Socialists Claim Their System Is Morally Superior. They’re Wrong.
In a December 23 article published on mises.org, Lipton Matthews made the compelling case for advocates of free market capitalism to prioritize the moral superiority of capitalism rather than making the case for capitalism’s superior productivity.
“Demonstrating the impracticality of socialism is necessary, but is also an ineffective strategy to galvanize goodwill for capitalism, because objections to capitalism are usually predicated on moral grounds,” he wrote.
Indeed, in the battle of emotions vs. rational justification in the human brain, emotions are king. You cannot penetrate emotional objections with more charts and spreadsheets.
The most compelling case for economic freedom is not its economic efficiency but its consistency with fundamental moral principles, like voluntary exchange, property, and enhanced individual choice.
To libertarians and other free market supporters, the case is clear. But why do so many still insist that socialism is a morally superior system?

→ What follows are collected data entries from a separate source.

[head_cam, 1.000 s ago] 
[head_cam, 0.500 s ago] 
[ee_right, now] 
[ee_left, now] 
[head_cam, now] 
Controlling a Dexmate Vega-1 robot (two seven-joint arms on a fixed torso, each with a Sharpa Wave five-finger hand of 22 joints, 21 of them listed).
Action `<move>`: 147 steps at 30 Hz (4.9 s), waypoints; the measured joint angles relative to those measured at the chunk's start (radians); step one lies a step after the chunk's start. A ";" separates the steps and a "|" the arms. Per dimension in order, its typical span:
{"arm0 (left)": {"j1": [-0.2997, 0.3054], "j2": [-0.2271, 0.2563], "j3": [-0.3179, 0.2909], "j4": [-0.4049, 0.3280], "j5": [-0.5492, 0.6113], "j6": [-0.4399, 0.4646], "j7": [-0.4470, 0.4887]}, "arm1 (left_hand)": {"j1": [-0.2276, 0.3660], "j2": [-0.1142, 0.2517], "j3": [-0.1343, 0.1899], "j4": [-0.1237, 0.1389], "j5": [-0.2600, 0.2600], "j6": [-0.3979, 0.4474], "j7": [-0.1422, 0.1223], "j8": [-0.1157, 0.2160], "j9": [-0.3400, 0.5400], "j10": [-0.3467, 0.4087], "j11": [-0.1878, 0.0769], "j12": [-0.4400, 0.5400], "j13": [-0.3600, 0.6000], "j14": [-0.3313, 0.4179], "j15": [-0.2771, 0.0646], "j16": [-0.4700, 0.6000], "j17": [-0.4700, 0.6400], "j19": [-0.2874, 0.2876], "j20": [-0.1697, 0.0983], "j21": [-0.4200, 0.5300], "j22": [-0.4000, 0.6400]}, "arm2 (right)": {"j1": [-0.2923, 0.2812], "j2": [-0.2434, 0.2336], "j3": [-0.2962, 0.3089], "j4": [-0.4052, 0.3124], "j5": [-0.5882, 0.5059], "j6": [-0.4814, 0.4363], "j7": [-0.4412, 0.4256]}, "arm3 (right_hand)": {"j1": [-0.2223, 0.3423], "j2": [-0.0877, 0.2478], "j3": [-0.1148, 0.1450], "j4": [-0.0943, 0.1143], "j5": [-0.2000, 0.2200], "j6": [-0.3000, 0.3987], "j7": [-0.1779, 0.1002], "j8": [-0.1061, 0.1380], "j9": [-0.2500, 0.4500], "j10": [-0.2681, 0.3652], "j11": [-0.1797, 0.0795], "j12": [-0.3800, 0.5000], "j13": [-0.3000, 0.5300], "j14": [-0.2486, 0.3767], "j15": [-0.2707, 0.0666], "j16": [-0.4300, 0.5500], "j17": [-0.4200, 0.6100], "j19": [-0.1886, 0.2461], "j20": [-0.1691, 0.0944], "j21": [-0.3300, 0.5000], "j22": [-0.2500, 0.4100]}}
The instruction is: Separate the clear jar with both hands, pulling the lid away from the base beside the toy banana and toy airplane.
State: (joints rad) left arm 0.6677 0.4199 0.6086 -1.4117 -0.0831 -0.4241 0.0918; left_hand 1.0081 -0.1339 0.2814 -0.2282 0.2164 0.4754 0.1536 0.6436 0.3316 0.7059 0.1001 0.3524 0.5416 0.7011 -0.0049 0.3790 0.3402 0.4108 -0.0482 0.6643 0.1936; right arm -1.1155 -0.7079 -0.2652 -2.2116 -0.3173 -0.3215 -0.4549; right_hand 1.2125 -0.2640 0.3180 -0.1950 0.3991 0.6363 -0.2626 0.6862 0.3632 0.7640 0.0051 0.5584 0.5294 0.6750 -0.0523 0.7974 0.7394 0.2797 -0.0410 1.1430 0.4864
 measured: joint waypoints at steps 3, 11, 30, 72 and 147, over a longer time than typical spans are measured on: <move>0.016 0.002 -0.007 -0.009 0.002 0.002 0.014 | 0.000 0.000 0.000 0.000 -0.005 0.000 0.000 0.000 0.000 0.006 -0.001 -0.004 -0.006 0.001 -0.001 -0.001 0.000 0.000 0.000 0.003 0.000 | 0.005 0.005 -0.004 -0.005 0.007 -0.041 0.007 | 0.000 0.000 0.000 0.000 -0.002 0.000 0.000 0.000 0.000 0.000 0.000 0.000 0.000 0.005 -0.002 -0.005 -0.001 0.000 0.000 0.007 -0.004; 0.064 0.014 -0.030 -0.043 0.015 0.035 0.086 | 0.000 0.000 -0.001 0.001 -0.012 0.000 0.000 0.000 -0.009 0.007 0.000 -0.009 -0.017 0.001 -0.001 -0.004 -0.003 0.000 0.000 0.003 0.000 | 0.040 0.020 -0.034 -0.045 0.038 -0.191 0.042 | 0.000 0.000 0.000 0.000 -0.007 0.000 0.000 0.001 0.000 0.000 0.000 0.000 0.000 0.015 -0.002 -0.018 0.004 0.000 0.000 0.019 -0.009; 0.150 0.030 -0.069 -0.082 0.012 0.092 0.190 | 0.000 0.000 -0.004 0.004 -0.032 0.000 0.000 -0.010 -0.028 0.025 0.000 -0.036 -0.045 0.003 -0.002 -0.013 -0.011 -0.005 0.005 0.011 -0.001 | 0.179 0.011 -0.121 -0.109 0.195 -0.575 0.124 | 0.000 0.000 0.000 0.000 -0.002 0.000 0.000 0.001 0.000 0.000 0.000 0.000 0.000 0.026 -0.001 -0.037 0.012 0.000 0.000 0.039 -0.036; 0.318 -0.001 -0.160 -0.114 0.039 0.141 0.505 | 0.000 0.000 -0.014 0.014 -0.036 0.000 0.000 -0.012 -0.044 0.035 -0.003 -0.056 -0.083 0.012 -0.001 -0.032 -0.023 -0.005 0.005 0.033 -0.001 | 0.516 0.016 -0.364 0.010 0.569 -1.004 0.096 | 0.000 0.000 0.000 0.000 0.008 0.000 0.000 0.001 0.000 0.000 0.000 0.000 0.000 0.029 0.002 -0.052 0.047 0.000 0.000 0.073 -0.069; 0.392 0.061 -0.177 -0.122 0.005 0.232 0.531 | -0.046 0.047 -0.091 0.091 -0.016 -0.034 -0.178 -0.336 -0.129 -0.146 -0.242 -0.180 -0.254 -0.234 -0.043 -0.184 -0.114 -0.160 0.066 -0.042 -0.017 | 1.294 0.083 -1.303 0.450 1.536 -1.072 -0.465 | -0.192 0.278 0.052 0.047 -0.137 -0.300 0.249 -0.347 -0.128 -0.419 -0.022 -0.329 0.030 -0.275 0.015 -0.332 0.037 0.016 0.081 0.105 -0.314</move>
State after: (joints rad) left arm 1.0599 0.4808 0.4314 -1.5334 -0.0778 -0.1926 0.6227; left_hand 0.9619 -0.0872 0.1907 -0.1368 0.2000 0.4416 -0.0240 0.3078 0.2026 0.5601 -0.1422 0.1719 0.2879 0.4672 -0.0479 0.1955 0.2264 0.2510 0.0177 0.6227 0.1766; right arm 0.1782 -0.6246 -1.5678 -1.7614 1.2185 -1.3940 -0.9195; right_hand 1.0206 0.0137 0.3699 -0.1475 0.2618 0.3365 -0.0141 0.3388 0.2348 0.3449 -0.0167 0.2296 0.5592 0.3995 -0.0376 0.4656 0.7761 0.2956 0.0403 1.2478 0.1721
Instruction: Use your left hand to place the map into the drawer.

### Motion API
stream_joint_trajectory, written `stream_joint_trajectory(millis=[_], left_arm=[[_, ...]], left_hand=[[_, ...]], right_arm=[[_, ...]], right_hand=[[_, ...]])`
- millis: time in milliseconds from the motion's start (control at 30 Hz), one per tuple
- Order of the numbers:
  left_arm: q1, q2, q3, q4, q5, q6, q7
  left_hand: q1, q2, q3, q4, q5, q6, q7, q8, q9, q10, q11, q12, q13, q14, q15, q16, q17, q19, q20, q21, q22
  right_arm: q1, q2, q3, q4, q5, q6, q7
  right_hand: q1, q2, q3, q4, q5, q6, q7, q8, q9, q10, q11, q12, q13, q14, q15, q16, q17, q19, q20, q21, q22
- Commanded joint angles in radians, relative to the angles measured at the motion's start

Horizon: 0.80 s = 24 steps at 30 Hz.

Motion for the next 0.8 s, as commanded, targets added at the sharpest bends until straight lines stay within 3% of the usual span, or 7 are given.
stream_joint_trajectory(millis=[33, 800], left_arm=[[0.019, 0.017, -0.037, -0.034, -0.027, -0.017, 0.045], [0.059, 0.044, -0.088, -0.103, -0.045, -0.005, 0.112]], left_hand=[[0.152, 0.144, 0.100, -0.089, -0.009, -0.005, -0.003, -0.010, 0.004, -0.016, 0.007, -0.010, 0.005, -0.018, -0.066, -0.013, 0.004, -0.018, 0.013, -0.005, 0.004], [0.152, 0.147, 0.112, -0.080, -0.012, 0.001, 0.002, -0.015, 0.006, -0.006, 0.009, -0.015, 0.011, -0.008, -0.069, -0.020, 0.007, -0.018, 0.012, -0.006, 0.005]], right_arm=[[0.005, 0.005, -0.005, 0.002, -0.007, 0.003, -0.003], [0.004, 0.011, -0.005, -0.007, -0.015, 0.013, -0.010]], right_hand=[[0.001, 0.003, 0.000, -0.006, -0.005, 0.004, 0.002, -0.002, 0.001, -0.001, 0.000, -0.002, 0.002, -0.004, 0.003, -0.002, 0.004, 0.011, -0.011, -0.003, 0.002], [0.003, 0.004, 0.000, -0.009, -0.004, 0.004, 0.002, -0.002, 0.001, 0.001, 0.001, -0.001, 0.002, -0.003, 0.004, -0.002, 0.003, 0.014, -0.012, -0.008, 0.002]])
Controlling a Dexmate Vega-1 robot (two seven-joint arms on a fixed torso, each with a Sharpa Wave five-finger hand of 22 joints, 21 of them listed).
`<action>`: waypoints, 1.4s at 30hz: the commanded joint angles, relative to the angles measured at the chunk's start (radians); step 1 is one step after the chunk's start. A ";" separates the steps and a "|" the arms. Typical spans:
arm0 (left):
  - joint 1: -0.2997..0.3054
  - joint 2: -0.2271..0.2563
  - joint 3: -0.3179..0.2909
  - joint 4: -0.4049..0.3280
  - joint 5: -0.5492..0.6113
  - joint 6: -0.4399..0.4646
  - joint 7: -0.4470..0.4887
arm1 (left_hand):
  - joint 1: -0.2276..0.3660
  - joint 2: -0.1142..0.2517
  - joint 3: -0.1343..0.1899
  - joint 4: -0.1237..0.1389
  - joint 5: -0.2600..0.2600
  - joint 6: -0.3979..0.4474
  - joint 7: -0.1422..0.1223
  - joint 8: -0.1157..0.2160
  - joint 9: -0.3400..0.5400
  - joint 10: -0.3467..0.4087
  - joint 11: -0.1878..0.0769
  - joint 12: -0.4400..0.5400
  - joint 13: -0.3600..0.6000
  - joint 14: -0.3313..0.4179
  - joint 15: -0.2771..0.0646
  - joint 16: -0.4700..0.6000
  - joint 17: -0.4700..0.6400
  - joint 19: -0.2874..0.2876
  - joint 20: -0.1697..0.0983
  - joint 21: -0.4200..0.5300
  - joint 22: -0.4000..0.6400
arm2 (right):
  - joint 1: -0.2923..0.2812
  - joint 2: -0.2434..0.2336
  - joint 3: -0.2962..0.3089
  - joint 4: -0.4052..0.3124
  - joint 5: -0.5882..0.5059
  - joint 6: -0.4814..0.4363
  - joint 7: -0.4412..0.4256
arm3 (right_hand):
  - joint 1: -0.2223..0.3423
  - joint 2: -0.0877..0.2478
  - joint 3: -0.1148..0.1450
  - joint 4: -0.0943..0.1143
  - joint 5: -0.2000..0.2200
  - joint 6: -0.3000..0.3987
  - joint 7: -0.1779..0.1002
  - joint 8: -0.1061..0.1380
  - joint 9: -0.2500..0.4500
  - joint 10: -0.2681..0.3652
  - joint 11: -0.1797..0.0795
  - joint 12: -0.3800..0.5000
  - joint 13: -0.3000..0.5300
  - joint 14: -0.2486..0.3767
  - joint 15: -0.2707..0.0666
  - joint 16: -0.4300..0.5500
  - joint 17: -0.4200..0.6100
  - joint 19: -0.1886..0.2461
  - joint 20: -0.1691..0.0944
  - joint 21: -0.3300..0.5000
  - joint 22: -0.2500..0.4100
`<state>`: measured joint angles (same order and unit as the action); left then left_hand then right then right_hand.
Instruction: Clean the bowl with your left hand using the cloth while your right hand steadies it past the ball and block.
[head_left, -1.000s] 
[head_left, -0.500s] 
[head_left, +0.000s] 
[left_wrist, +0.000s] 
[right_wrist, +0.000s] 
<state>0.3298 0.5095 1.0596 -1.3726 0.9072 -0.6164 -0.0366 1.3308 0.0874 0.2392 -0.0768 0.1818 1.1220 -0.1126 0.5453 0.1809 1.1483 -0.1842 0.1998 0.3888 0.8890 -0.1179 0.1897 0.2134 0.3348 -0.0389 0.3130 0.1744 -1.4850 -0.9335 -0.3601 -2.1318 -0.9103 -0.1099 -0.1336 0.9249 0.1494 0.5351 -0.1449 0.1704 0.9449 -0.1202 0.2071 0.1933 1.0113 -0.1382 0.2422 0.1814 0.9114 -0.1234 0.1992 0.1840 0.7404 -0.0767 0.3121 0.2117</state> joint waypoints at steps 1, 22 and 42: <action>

The term “socialism” was trending on Twitter on December 28 and 29, with the following tweet exemplifying the arguments made by many in support:
Selflessness. Meeting people’s needs. These are the characteristics that socialists use to describe their desired system. Nothing about productivity or wealth creation. Theirs is a purely emotional appeal to moral sensibilities.
It’s unwise to merely dismiss such adherents of socialism as being naïve or ignorant. Rather, an understanding of mankind’s historical development tells us that believing socialism to be the moral means of organizing society may be hardwired into our consciousnesses.
Early Moral Codes
In its most basic sense, morality is described as the principles defining “good” or “bad” behavior. But how does a society come to understand which is “good” or “bad” behavior?
In his 2012 article “The Origins of Envy,” published by the American Enterprise Institute, Max Borders cites Max Krasnow, a postdoctoral researcher specializing in evolutionary psychology at Harvard University, who informs us that emotions are “the coordinated response of diverse psychological and physiological systems to a class of stimuli.”
In other words, your brain reacts to things in the world around you, and these reactions have forged emotions in our brains over millions of years. This hardwiring of our emotions was developed based upon survival. And because each new generation can’t learn the right survival instincts from scratch, we have a certain level of emotional responses and learned behavior built into our cognitive systems. Think about reflexes such as jumping in fear when you think you see a snake—that response kicks in before your mind has a chance to reflect. This is a built-in instinct.